■ What you should do ■
Output all entries precisely and leave out the pictures.

■ Stored data entries ■
[Start of Attachment]

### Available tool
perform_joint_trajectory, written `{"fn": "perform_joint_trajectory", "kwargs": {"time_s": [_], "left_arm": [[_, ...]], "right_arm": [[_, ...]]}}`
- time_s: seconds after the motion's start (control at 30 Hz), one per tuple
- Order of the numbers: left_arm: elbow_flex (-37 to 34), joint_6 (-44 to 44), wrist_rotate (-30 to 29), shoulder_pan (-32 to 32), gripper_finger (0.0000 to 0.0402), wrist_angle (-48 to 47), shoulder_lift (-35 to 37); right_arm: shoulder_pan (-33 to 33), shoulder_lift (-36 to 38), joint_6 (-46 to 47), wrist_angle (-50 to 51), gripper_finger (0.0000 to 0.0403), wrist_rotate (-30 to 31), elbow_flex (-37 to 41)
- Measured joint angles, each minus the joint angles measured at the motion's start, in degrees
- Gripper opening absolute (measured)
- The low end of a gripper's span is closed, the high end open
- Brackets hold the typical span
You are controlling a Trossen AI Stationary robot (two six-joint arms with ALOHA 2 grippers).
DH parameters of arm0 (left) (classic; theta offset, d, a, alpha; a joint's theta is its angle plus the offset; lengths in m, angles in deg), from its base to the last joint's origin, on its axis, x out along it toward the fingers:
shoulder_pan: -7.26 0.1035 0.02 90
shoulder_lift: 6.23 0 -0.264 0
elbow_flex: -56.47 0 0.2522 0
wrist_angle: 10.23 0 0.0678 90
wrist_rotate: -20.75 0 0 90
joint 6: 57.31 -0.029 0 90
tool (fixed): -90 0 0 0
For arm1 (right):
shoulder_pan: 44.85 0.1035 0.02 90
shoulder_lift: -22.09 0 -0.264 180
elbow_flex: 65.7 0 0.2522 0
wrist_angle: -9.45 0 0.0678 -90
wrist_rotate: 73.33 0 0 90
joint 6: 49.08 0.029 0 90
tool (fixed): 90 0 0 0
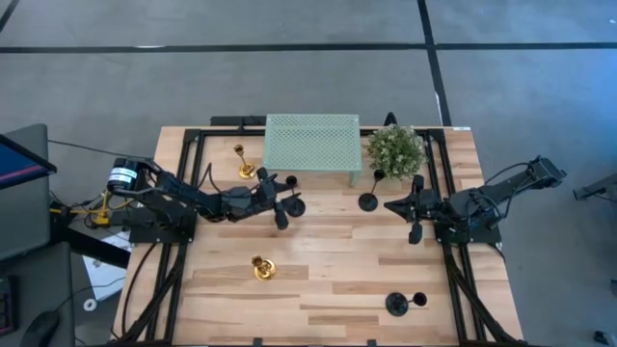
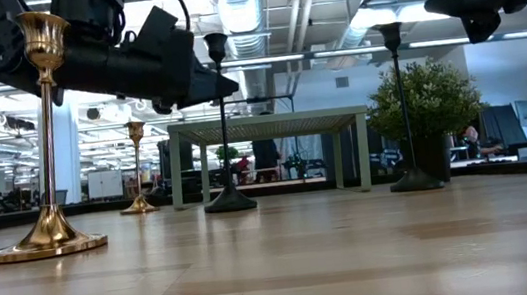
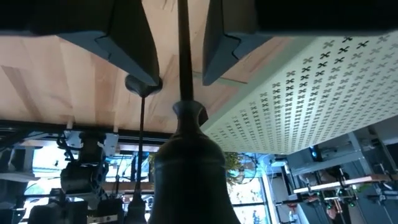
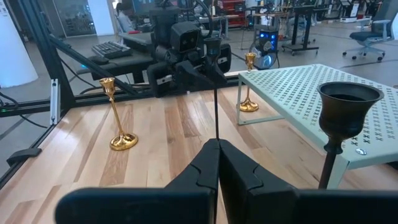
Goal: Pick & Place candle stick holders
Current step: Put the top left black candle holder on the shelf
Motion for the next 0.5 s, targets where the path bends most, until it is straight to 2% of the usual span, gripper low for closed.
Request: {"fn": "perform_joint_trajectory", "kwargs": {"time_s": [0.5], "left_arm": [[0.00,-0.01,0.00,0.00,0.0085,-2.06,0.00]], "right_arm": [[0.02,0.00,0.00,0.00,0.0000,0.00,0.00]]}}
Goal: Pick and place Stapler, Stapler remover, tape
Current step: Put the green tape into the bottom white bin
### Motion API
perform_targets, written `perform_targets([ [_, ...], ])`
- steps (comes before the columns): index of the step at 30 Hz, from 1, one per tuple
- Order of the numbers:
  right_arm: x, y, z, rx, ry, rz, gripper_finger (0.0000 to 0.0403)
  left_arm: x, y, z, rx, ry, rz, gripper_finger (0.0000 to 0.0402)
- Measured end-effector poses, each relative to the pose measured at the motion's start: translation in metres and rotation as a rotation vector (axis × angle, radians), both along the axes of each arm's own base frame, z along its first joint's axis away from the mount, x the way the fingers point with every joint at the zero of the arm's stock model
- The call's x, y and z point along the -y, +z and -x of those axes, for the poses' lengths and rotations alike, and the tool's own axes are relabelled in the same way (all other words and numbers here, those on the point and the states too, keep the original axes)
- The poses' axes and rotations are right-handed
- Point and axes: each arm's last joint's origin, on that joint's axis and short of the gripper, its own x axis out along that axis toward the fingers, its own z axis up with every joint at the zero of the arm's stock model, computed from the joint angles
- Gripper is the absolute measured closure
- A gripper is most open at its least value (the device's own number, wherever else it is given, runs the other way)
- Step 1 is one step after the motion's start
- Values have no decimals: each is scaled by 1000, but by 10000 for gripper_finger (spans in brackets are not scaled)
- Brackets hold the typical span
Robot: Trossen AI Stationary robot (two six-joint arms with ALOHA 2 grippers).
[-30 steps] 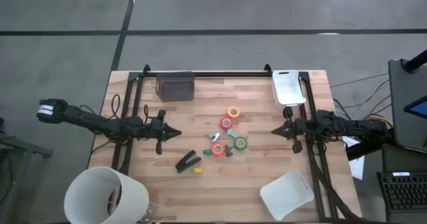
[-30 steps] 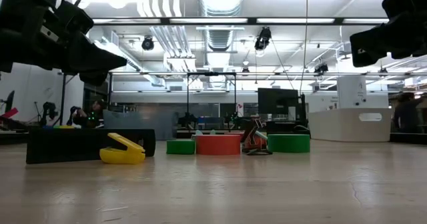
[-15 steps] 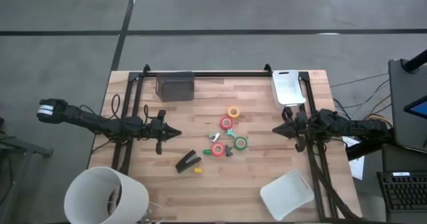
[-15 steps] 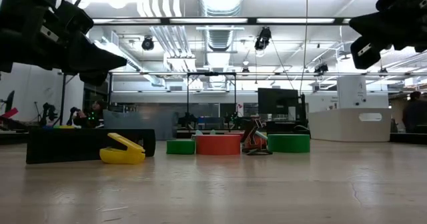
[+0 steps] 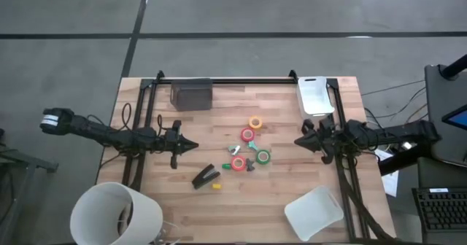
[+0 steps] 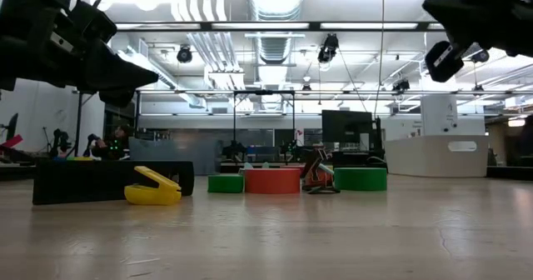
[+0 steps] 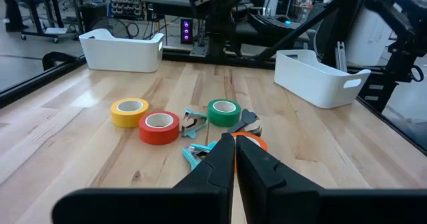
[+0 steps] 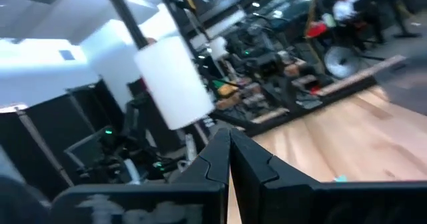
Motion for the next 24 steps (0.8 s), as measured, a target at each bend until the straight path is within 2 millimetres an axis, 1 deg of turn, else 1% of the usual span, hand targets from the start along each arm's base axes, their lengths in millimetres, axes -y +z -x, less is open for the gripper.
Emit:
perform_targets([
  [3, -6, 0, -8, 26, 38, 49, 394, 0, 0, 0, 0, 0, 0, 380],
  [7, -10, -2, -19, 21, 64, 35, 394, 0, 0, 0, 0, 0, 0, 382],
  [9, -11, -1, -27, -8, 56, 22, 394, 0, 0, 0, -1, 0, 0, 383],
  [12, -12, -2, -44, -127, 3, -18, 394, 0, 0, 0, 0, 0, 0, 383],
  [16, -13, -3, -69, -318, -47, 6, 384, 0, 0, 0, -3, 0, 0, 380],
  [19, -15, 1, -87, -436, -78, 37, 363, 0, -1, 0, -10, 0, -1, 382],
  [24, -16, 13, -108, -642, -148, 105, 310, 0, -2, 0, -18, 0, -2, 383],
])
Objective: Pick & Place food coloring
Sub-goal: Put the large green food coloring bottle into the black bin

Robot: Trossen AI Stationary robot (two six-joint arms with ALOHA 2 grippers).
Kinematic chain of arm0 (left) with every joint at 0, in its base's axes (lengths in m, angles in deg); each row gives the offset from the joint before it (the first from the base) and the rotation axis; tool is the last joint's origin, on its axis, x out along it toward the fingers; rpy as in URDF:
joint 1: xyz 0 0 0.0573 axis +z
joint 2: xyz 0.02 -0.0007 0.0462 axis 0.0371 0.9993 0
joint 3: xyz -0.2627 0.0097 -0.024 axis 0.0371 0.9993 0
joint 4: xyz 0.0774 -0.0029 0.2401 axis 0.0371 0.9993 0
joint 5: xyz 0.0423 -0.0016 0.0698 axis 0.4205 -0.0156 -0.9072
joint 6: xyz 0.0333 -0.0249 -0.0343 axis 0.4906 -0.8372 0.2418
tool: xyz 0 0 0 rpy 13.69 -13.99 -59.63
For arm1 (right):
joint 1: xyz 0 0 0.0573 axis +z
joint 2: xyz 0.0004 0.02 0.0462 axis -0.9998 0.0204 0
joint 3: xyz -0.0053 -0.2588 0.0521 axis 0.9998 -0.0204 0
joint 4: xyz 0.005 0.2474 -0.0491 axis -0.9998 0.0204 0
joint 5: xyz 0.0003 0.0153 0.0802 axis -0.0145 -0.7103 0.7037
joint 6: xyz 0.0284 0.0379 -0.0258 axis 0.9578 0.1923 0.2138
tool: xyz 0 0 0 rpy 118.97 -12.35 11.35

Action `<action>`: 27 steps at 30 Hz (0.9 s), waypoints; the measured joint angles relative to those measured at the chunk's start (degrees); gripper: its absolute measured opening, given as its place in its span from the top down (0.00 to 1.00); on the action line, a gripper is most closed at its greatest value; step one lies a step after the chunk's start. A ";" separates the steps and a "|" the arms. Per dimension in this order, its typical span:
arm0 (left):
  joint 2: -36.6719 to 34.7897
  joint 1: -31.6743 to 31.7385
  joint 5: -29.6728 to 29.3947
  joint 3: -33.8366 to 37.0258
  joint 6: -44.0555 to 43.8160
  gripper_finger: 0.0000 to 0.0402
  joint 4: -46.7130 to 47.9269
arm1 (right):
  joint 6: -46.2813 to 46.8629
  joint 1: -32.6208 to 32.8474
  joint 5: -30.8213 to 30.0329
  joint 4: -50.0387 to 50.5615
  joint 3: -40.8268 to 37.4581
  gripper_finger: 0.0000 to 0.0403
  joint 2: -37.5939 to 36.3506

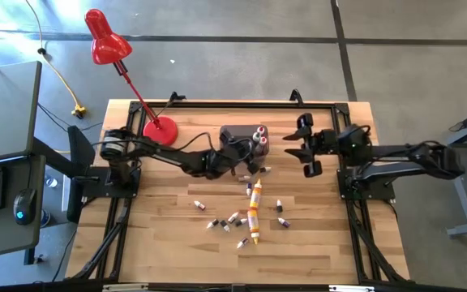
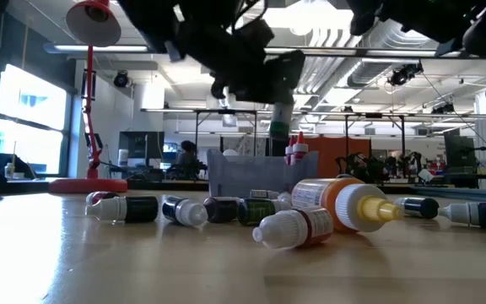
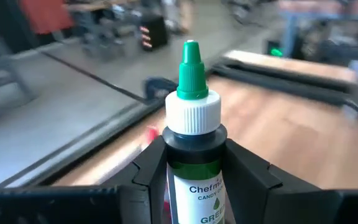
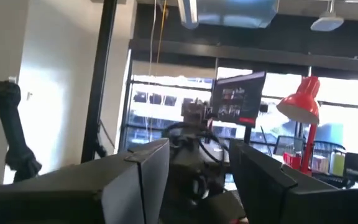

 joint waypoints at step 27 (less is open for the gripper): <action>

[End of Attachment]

■ Solution ■
### Available tool
perform_joint_trajectory, written `{"fn": "perform_joint_trajectory", "kwargs": {"time_s": [_], "left_arm": [[_, ...]], "right_arm": [[_, ...]]}}`
- time_s: seconds after the motion's start (control at 30 Hz), one per tuple
- Order of the numbers: left_arm: elbow_flex (-37 to 34), joint_6 (-44 to 44), wrist_rotate (-30 to 29), shoulder_pan (-32 to 32), gripper_finger (0.0000 to 0.0402), wrist_angle (-48 to 47), shoulder_lift (-35 to 37); right_arm: shoulder_pan (-33 to 33), shoulder_lift (-36 to 38), joint_6 (-46 to 47), wrist_angle (-50 to 51), gripper_finger (0.0000 to 0.0403), wrist_rotate (-30 to 31), elbow_flex (-37 to 41)
- Measured joint angles, each minus the joint angles measured at the motion's start, in degrees
- Gripper opening absolute (measured)
- The low end of a gripper's span is closed, the high end open
- Brackets hold the typical span
You are controlling a Trossen AI Stationary robot (two six-joint arms with ALOHA 2 grippers).
DH parameters of arm0 (left) (classic; theta offset, d, a, alpha; a joint's theta is its angle plus the offset; lengths in m, angles in deg), from its base to the last joint's origin, on its axis, x out along it toward the fingers:
shoulder_pan: -7.26 0.1035 0.02 90
shoulder_lift: 6.23 0 -0.264 0
elbow_flex: -56.47 0 0.2522 0
wrist_angle: 10.23 0 0.0678 90
wrist_rotate: -20.75 0 0 90
joint 6: 57.31 -0.029 0 90
tool (fixed): -90 0 0 0
For arm1 (right):
shoulder_pan: 44.85 0.1035 0.02 90
shoulder_lift: -22.09 0 -0.264 180
elbow_flex: 65.7 0 0.2522 0
wrist_angle: -9.45 0 0.0678 -90
wrist_rotate: 73.33 0 0 90
joint 6: 49.08 0.029 0 90
tool (fixed): 90 0 0 0
Goal: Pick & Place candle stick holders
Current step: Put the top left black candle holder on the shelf
Motion for the next 0.5 s, targets where the path bends most, until it is straight to 2% of the usual span, gripper low for closed.
Request: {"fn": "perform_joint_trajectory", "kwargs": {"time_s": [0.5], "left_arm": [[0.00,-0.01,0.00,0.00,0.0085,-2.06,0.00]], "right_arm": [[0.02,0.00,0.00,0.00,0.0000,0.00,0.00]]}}
Goal: Pick and place Stapler, Stapler remover, tape
Current step: Put the green tape into the bottom white bin
### Motion API
perform_targets, written `perform_targets([ [_, ...], ])`
- steps (comes before the columns): index of the step at 30 Hz, from 1, one per tuple
- Order of the numbers:
  right_arm: x, y, z, rx, ry, rz, gripper_finger (0.0000 to 0.0403)
  left_arm: x, y, z, rx, ry, rz, gripper_finger (0.0000 to 0.0402)
- Measured end-effector poses, each relative to the pose measured at the motion's start: translation in metres and rotation as a rotation vector (axis × angle, radians), both along the axes of each arm's own base frame, z along its first joint's axis away from the mount, x the way the fingers point with every joint at the zero of the arm's stock model
- The call's x, y and z point along the -y, +z and -x of those axes, for the poses' lengths and rotations alike, and the tool's own axes are relabelled in the same way (all other words and numbers here, those on the point and the states too, keep the original axes)
- The poses' axes and rotations are right-handed
- Point and axes: each arm's last joint's origin, on that joint's axis and short of the gripper, its own x axis out along that axis toward the fingers, its own z axis up with every joint at the zero of the arm's stock model, computed from the joint angles
- Gripper is the absolute measured closure
- A gripper is most open at its least value (the device's own number, wherever else it is given, runs the other way)
- Step 1 is one step after the motion's start
- Values have no decimals: each is scaled by 1000, but by 10000 for gripper_finger (spans in brackets are not scaled)
- Brackets hold the typical span
Robot: Trossen AI Stationary robot (two six-joint arms with ALOHA 2 grippers).
[-30 steps] 
[-30 steps] 
[-15 steps] 
[-15 steps] 
[+0 steps] 
[+0 steps] 
[+0 steps] 
[+0 steps] 
Motion for the next 24 steps (0.8 s), as measured, a target at each bend until the straight path is within 2 millimetres an axis, 1 deg of turn, else 1% of the usual span, hand targets from the start along each arm's base axes, their lengths in millimetres, axes -y +z -x, less is open for the gripper.
Emit:
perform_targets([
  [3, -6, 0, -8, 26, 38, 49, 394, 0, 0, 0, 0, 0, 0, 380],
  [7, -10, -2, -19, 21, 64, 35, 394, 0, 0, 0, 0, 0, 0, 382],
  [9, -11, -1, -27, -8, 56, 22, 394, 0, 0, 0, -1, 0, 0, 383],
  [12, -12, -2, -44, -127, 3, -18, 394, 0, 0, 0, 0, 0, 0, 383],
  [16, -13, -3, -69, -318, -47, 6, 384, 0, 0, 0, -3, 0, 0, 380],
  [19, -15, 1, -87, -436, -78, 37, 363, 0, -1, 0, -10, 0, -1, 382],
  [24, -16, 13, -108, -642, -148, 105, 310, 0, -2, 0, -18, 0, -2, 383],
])
Objective: Pick & Place food coloring
Sub-goal: Put the large green food coloring bottle into the black bin

Robot: Trossen AI Stationary robot (two six-joint arms with ALOHA 2 grippers).
Kinematic chain of arm0 (left) with every joint at 0, in its base's axes (lengths in m, angles in deg); each row gives the offset from the joint before it (the first from the base) and the rotation axis; tool is the last joint's origin, on its axis, x out along it toward the fingers; rpy as in URDF:
joint 1: xyz 0 0 0.0573 axis +z
joint 2: xyz 0.02 -0.0007 0.0462 axis 0.0371 0.9993 0
joint 3: xyz -0.2627 0.0097 -0.024 axis 0.0371 0.9993 0
joint 4: xyz 0.0774 -0.0029 0.2401 axis 0.0371 0.9993 0
joint 5: xyz 0.0423 -0.0016 0.0698 axis 0.4205 -0.0156 -0.9072
joint 6: xyz 0.0333 -0.0249 -0.0343 axis 0.4906 -0.8372 0.2418
tool: xyz 0 0 0 rpy 13.69 -13.99 -59.63
For arm1 (right):
joint 1: xyz 0 0 0.0573 axis +z
joint 2: xyz 0.0004 0.02 0.0462 axis -0.9998 0.0204 0
joint 3: xyz -0.0053 -0.2588 0.0521 axis 0.9998 -0.0204 0
joint 4: xyz 0.005 0.2474 -0.0491 axis -0.9998 0.0204 0
joint 5: xyz 0.0003 0.0153 0.0802 axis -0.0145 -0.7103 0.7037
joint 6: xyz 0.0284 0.0379 -0.0258 axis 0.9578 0.1923 0.2138
tool: xyz 0 0 0 rpy 118.97 -12.35 11.35

Action `<action>`: 27 steps at 30 Hz (0.9 s), waypoints; the measured joint angles relative to those measured at the chunk's start (degrees); gripper: its absolute measured opening, given as its place in its span from the top down (0.00 to 1.00); on the action line, a gripper is most closed at its greatest value; step one lies a step after the chunk's start. A ";" separates the steps and a "|" the arms. Per dimension in this order, its typical span:
arm0 (left):
  joint 2: -36.6719 to 34.7897
  joint 1: -31.6743 to 31.7385
  joint 5: -29.6728 to 29.3947
  joint 3: -33.8366 to 37.0258
  joint 6: -44.0555 to 43.8160
  gripper_finger: 0.0000 to 0.0402
  joint 4: -46.7130 to 47.9269
arm1 (right):
  joint 6: -46.2813 to 46.8629
  joint 1: -32.6208 to 32.8474
  joint 5: -30.8213 to 30.0329
  joint 4: -50.0387 to 50.5615
  joint 3: -40.8268 to 37.4581
  gripper_finger: 0.0000 to 0.0403
  joint 2: -37.5939 to 36.3506


 joint waypoints at step 27 (less is open for the gripper): <action>

The submitted response is complete.